ワギャンパラダイス

【わぎゃんぱらだいす】

ジャンル アクション
対応機種 スーパーファミコン
発売・開発元 ナムコ
発売日 1994年12月16日
定価 8,800円
プレイ人数 1~2人
セーブデータ なし(パスワード制)
判定 賛否両論
ポイント これまでのワギャンシリーズからほぼ全てを一新
旧作ファンからのバッシングは根強い
ゲームとしては及第点、ファンも根強い層が存在する
なんだかんだで裏読み自体は健在
ワギャンシリーズリンク


概要

  • ワギャンシリーズのスーパーファミコン最終作。
    • ワギャンの遠い子孫に当たるタクトとカリンの兄妹が、好奇心から冒険に旅立ち、その最中に謎の軍団と出会う。その野望を知り、打ち砕くのが目的。
    • 「Dr.デビル」は一切登場しないが、ワギャン族の過去の待遇などが明かされる(あるいは本作のみの設定)。
  • 基本的なゲームスタイルはこれまでとほとんど変わらず、アクションパートでは音波砲で敵を無力化し、足場にしたりして進み、ボスとはミニゲーム対決を行う。

評価点

  • ポップで可愛らしい世界観。
    • 従来のややメカメカしさが際立った印象がさらに薄くなり、より取っ付き易い印象になった。
    • 音波砲の声も、これまでのメカメカしいものではなく、子供らしい声のようなものに変わった。
    • 敵が音波砲でしびれた際、これまでは点滅だけで終わっていたが、本作はしびれた時に表情が変わるようになった。どれも愛嬌があり、鑑賞しているだけでも楽しい。
      • ボスキャラも表情がころころと変わる。ワギャン側の正解時、不正解時、敗北時など。
  • プレイ開始時にキャラが変更出来るようになり、女性プレイヤーにも配慮されている。
    • ちなみに妹のカリンのほうが多少使いやすい性能になっている。
  • やや万人向けを狙った反面、一回でも敵に触れるとミスというシビアなルールは健在しており、ぬるゲーにはなっていない。
    • 特にライティステージや溶岩の岩石を登るパートは比較的難しめ。
    • ちなみに難易度調整は「かんたん」と「ふつう」の他に年齢設定で決まる。
  • アクションステージのタイプがとても多彩。
    • 空飛ぶ冒険家の鳥ライティに乗って進むステージ、トロッコに乗るステージ、雪崩ステージなど、パッと列挙しきれないほど多種多彩。
    • 特に一番の変更点は水中ステージが増えたところ。

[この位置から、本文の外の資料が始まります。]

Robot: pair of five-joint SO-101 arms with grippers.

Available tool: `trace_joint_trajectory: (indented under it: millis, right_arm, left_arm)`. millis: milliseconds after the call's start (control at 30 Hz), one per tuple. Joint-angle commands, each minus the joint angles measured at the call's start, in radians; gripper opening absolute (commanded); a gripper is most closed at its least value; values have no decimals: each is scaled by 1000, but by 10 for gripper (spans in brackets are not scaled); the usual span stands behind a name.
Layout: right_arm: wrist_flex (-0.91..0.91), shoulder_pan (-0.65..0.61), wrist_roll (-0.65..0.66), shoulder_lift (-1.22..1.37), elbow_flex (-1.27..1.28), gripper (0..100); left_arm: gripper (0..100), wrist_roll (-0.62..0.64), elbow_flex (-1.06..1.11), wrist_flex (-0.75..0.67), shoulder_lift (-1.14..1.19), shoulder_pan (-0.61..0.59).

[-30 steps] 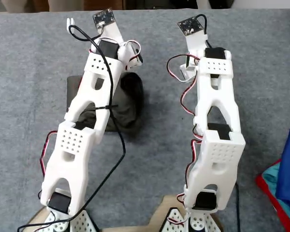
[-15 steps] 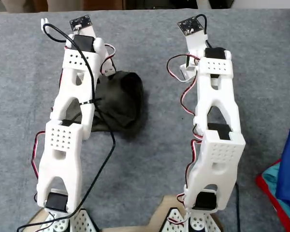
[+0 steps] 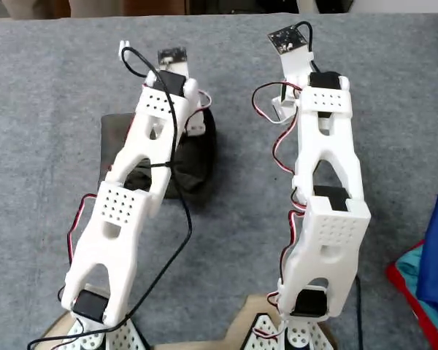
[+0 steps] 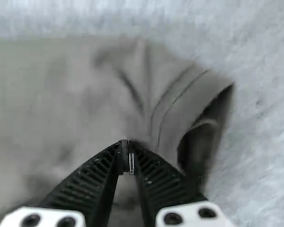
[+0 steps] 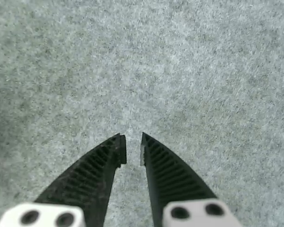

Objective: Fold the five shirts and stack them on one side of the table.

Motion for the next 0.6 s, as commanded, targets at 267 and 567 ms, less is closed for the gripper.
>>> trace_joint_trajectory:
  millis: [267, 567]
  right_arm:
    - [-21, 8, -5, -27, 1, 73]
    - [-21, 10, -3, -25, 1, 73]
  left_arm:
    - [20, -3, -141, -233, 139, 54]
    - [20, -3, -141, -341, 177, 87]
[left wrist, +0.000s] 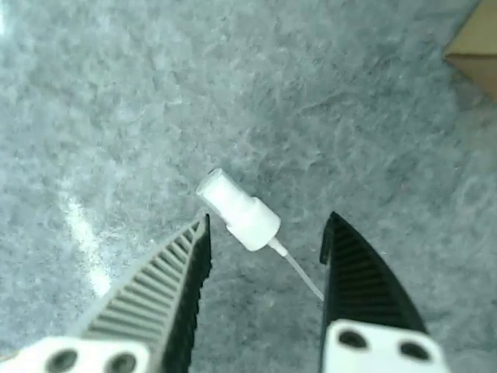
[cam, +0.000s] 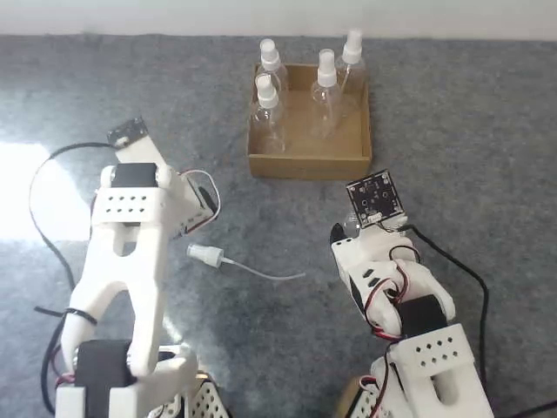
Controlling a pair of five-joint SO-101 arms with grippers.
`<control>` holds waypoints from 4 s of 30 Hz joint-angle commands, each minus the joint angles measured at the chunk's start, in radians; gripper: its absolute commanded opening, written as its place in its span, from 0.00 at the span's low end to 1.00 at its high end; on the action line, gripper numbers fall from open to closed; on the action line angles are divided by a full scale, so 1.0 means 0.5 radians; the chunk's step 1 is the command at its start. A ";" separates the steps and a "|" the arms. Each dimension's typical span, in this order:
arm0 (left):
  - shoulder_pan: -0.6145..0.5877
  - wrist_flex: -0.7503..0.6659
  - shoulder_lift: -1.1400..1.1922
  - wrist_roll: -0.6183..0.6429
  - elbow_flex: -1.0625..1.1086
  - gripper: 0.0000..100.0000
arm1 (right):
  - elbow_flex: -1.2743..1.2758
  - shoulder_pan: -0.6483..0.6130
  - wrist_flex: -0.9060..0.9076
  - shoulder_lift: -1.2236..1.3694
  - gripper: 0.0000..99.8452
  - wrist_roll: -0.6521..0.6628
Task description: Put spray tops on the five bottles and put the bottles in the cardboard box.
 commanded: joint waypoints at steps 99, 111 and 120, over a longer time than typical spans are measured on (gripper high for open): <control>-0.181 -0.313 0.816 -0.249 0.002 0.16 | -0.021 0.032 -0.014 -0.038 0.17 -0.006; -0.181 -0.304 0.792 -0.236 -0.023 0.16 | -0.018 0.032 -0.014 -0.038 0.17 -0.009; -0.175 -0.110 0.792 -0.242 -0.219 0.06 | -0.018 0.032 -0.014 -0.038 0.17 -0.018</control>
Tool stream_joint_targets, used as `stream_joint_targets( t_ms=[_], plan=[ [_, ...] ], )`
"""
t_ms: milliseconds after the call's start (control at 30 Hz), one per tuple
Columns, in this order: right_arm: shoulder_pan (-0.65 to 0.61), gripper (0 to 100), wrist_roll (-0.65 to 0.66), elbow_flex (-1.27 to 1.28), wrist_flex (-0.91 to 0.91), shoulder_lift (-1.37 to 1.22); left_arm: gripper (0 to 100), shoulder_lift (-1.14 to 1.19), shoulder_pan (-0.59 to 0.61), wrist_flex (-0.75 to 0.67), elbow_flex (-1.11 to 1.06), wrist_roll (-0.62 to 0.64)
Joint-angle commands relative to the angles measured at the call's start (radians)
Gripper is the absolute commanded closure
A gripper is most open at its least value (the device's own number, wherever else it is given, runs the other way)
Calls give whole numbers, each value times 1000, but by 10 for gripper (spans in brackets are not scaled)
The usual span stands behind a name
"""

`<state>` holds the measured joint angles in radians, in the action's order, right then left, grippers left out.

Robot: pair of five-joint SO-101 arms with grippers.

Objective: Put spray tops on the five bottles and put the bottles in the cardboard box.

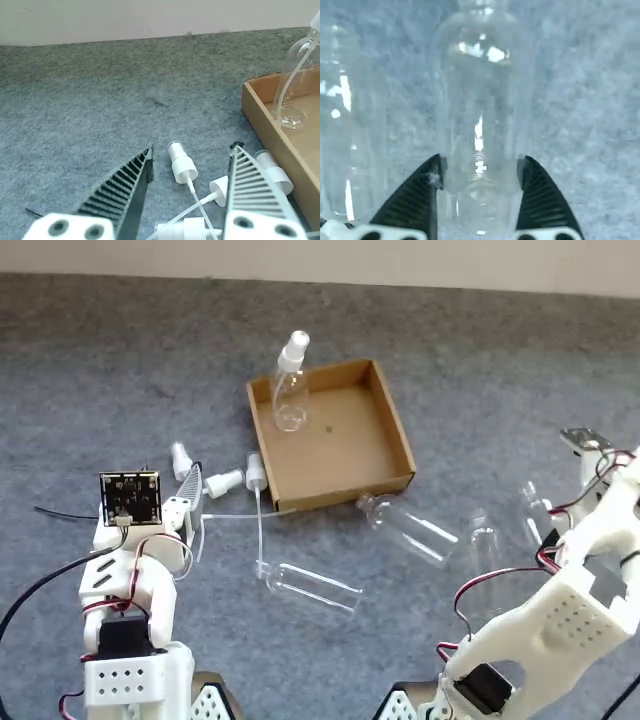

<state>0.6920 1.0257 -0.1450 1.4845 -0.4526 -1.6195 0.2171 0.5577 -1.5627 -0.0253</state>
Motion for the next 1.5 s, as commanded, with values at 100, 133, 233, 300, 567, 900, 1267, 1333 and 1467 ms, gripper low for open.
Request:
stream_joint_targets(
  t_ms=[100,133,233,300,567,900,1267,1333,1467],
  plan=[
    [27,833,15,-25,-15,12,779,-8,-8,-15,7,-9],
    [24,813,14,-24,-13,12,779,-8,-8,-15,7,-9],
    [16,784,6,-25,-13,13,779,-8,-8,-15,7,-9],
    [5,784,-35,-28,-15,16,779,-8,-8,-15,7,-9],
    [-70,728,-104,-35,10,19,779,-10,-5,-15,7,-9],
    [-174,701,-255,-232,42,24,779,-10,-5,-15,7,-9],
    [-203,702,-196,-383,36,-48,779,-10,-4,-15,7,-9],
    [-203,702,-193,-384,41,-88,779,-10,-4,-15,7,-9],
    [-203,702,-175,-384,44,-131,779,-10,-4,-15,7,-9]
  ],
)
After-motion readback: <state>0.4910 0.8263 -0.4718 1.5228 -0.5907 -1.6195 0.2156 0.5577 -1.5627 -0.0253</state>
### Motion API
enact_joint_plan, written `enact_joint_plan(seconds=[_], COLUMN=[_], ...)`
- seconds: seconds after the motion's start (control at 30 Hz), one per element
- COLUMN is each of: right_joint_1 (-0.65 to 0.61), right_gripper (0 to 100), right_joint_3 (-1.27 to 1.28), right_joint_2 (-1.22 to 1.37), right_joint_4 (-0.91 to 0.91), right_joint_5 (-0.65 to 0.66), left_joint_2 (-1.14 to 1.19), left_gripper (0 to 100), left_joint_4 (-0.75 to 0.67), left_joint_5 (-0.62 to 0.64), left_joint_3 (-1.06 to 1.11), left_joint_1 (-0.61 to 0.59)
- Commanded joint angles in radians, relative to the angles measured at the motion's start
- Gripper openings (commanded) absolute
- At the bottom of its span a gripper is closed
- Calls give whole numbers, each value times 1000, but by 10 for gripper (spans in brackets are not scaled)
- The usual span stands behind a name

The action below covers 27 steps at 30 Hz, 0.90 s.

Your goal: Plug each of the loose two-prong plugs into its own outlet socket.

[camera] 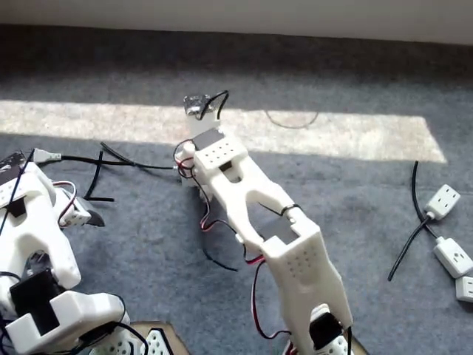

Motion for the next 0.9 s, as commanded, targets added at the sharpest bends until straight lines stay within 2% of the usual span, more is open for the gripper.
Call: enact_joint_plan(seconds=[0.0,0.33,0.53,0.87], right_joint_1=[4,41,81,85], right_gripper=[15,6,6,6], right_joint_3=[-59,-87,-82,-88], right_joint_2=[1,-2,-2,-31], right_joint_4=[1,-64,-124,-225], right_joint_5=[0,-29,-305,-554], left_joint_2=[-42,-42,-42,-42], left_gripper=[277,277,277,277], left_joint_4=[-6,-5,-6,-8], left_joint_5=[5,5,5,5], left_joint_3=[-2,-1,-1,-1], left_joint_1=[16,16,16,16])
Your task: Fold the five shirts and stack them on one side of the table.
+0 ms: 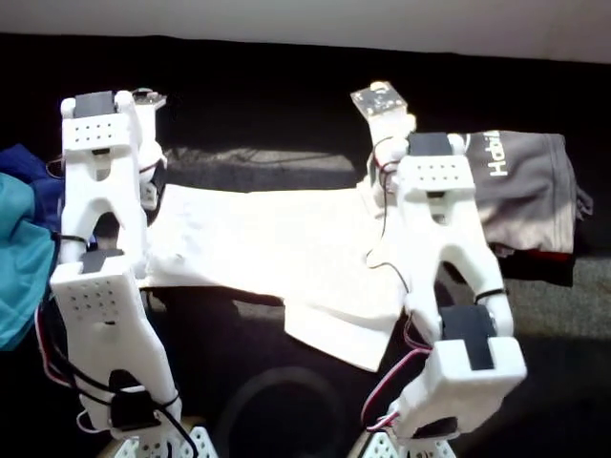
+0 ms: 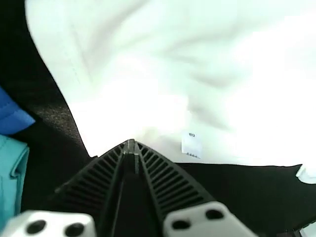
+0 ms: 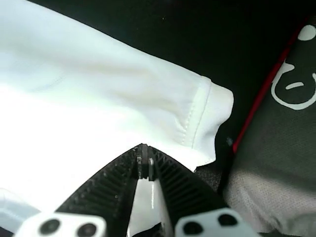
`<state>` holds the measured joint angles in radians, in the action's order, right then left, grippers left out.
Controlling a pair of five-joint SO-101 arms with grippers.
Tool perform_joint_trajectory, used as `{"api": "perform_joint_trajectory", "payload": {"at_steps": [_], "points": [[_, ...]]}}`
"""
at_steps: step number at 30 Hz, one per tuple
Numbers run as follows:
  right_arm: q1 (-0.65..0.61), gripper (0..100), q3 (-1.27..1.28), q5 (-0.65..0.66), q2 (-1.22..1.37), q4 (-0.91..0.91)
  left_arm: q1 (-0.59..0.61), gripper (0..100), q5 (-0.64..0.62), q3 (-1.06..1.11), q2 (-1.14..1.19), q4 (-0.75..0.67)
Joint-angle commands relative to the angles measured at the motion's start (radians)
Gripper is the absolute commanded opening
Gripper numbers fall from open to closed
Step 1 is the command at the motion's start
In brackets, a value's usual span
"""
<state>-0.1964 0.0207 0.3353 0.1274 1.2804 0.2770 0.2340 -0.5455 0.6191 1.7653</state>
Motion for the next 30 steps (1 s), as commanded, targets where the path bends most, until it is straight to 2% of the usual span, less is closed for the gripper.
{"api": "perform_joint_trajectory", "payload": {"at_steps": [1, 7, 10, 16, 19, 23, 26, 30], "points": [[0.005, 0.8, 0.133, -0.005, -0.176, -0.004, -0.022, 1, 0.009, 0.211, -0.145, -0.072], [0.005, 0.8, 0.404, -0.003, -0.352, -0.079, -0.018, 1, 0.003, 0.397, -0.157, -0.333], [-0.001, 0.8, 0.55, -0.002, -0.429, -0.151, -0.016, 1, 0.002, 0.426, -0.157, -0.391], [-0.048, 0.8, 0.728, -0.002, -0.499, -0.239, -0.015, 1, 0.006, 0.45, -0.157, -0.315], [-0.064, 0.8, 0.74, -0.002, -0.501, -0.243, -0.013, 1, 0.008, 0.504, -0.166, -0.298], [-0.062, 0.8, 0.74, -0.002, -0.504, -0.243, 0.025, 1, 0.009, 0.509, -0.171, -0.189], [-0.062, 0.8, 0.743, -0.002, -0.507, -0.243, 0.051, 1, 0.008, 0.438, -0.22, -0.118], [-0.062, 0.8, 0.742, -0.002, -0.507, -0.243, 0.027, 1, 0.002, 0.326, -0.334, -0.04]]}}
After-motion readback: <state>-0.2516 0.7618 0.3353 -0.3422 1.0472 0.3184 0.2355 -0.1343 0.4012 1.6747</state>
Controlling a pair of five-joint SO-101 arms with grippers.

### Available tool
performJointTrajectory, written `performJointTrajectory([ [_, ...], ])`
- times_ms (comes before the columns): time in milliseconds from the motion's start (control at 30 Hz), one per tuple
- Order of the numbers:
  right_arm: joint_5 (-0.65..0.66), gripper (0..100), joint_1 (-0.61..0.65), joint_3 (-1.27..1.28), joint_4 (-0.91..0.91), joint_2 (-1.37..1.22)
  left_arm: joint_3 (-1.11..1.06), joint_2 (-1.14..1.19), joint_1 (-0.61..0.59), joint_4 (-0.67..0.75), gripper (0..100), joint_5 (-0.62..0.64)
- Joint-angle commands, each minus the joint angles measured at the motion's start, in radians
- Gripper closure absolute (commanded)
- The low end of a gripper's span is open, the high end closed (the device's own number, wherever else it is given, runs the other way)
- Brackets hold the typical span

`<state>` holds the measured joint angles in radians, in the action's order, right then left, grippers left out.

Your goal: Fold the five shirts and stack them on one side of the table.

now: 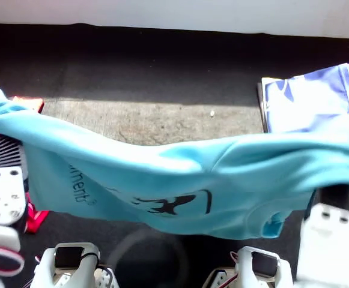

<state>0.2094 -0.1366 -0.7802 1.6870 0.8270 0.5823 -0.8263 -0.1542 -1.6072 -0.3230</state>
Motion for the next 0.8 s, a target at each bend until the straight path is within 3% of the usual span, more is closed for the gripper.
performJointTrajectory([
  [0, -0.003, 99.2, -0.008, 0.008, -0.059, -0.157, -0.102, 0.010, -0.012, 0.017, 99, -0.003],
  [100, -0.003, 99.2, -0.001, 0.008, -0.099, -0.303, -0.255, 0.012, -0.012, 0.051, 99, -0.008],
  [400, -0.003, 99.2, 0.150, 0.001, -0.255, -0.708, -0.702, 0.061, -0.012, 0.393, 99, -0.009],
  [600, -0.003, 99.2, 0.160, -0.001, -0.395, -0.921, -0.636, 0.303, -0.070, 0.497, 99, -0.009],
  [767, -0.003, 99.2, 0.160, -0.002, -0.545, -1.053, -0.404, 0.570, -0.085, 0.509, 99, -0.025],
])
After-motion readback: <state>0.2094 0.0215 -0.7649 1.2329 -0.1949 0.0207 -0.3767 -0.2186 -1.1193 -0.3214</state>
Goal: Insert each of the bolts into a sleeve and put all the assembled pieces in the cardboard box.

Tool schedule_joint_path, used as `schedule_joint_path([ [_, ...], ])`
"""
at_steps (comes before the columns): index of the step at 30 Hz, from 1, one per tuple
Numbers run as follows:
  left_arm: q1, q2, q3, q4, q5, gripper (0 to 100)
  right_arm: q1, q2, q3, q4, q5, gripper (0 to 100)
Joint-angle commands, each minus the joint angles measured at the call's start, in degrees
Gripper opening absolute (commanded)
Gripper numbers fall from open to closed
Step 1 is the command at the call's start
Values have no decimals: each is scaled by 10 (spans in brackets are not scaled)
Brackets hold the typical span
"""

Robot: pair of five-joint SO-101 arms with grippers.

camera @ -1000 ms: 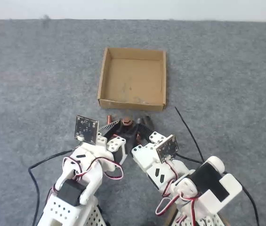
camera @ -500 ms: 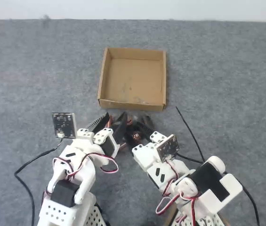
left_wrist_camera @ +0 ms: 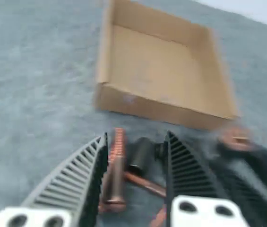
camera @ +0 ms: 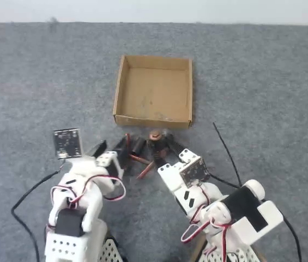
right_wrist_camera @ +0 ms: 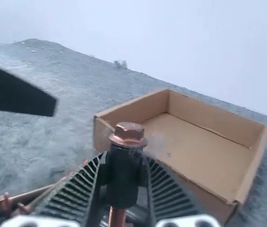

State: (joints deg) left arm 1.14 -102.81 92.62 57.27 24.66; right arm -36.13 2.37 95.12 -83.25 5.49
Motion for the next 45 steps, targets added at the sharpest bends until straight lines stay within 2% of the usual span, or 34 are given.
schedule_joint_path([
  [1,-53,-13,5,1,-8,172,29,-23,11,-16,11,6],
  [4,-72,-13,6,1,-9,105,29,-23,11,-16,11,6],
  [7,-72,-13,11,1,-40,4,27,-23,11,-16,11,6],
  [13,-70,-10,40,4,-59,11,26,-23,11,-13,11,6],
  [17,-73,-10,40,33,-105,11,30,-23,11,-12,11,6],
  [26,-74,-11,40,34,-111,11,30,-27,11,-16,11,6],
  [30,-74,-11,40,33,-111,11,36,-74,10,4,11,6],
  [36,-74,-11,39,33,-111,11,47,-225,2,185,11,6],
  [45,-74,-11,39,33,-111,11,47,-541,-58,625,8,6],
])
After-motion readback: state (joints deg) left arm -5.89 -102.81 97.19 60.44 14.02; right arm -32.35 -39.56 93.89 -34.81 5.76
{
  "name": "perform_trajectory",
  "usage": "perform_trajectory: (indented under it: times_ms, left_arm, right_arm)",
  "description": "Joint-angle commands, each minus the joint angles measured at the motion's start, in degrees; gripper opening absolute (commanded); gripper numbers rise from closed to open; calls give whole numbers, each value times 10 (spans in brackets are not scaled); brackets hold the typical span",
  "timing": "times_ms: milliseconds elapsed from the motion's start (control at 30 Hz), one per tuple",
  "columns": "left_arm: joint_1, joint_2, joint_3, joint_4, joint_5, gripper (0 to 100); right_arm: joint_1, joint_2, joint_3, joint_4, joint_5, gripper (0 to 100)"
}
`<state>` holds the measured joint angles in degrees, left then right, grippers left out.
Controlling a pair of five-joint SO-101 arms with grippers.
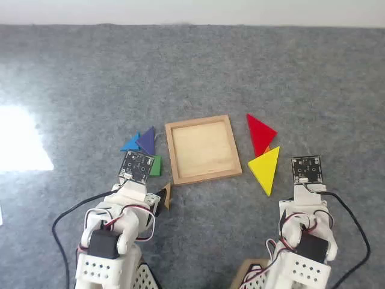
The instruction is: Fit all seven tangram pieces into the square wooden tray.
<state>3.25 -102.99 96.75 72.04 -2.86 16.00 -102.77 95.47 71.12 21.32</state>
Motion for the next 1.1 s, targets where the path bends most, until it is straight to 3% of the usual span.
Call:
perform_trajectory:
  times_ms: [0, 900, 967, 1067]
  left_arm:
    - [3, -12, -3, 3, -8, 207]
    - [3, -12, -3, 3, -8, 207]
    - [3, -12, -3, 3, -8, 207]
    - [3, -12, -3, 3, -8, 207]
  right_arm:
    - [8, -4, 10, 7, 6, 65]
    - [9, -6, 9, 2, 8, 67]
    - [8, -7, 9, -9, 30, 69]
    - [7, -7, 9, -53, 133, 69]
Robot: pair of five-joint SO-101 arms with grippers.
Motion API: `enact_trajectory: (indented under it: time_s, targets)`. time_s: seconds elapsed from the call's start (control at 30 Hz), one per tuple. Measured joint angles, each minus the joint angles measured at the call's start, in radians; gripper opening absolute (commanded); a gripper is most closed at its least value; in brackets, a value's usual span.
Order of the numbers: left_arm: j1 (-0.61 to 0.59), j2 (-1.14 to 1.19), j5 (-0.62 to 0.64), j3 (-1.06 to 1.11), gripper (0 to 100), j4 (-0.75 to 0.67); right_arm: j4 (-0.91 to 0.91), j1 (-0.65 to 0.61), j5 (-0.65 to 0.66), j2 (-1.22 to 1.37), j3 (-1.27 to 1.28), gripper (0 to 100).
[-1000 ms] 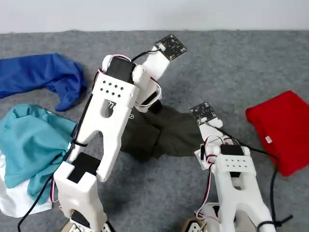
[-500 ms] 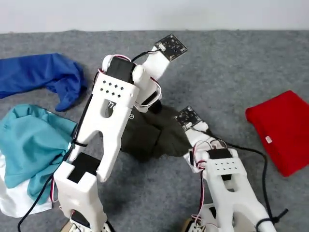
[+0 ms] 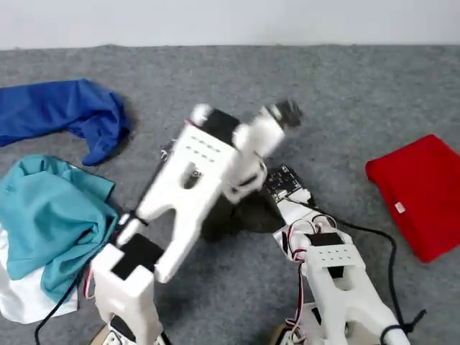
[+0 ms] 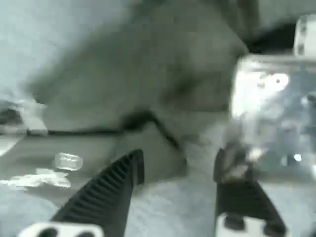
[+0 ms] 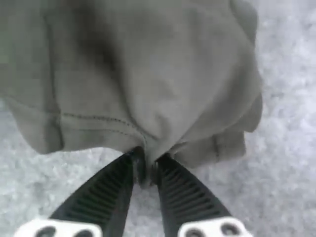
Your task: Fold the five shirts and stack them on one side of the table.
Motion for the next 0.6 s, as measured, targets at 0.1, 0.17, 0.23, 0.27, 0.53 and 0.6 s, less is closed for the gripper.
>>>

水中ステージはワギャンが水中を泳いでいくパートで、なんと音波砲も使える。
  • ワギャンシリーズ恒例、ゲームの内容のわりにBGMが壮大で出来が良い。
    • ワギャンパラダイスはこれまでのシリーズ以上にポップな印象の曲が多いが、後半になるにつれてSFのようなBGMまで紛れてくる。基本的にどれも評価が高い。(特に「水中ダクト」と「基地潜入」の二つが好評。)

賛否両論点

  • パスワードが簡略化され、単純になった。
    • 適当に四文字の単語を作るだけで成立する。ステージの進行以外にセーブ要素は一切なし。
    • ただしいつでも難易度設定を変えること自体は可能になったので一長一短。
  • 無敵に飴玉という新しい要素が追加された。
    • 音波砲をいつとって無敵になるか、という戦略性がこれにより消滅した。
    • 常時音波砲を最強状態で維持出来るようになったので、敵を無力化しやすくなり、そういう意味ではかつてに比べてぬるゲーになった。
    • 一方で、ワギャンらのジャンプ力はやや低めで、音波砲の威力を維持したい人からすると、むしろやりやすくなったとも。

問題点

  • ミニゲームが知育系のゲームに全て変更されてしまった。
    • これまでのシリーズとは多くが異なり、特にしりとりの削除は従来のファンをがっかりさせている。
    • 一方で、「パネルだけではわかりづらい」という問題自体は解消されたとも言う。
    • ちなみに名物の裏読みは別のミニゲームで活用されており、地味に難易度をあげている。
  • 2P対戦モードの「フーフーバスケ」のシステムが非常に不毛。
    • 息を吹きかけあって相手のゴールにシュートするというものだが、その内容的に膠着状態が続きやすく、バスケとは到底言えない試合になってしまう。

総評

ゲームとしての出来は悪くない。これまでのシリーズの要素を意識しつつ、万人向けによく調整されている。
ただしミニゲームが知育系になったことでパーティ感や楽しい理不尽さが薄れ、従来のファンから賛否両論になる原因を作っている。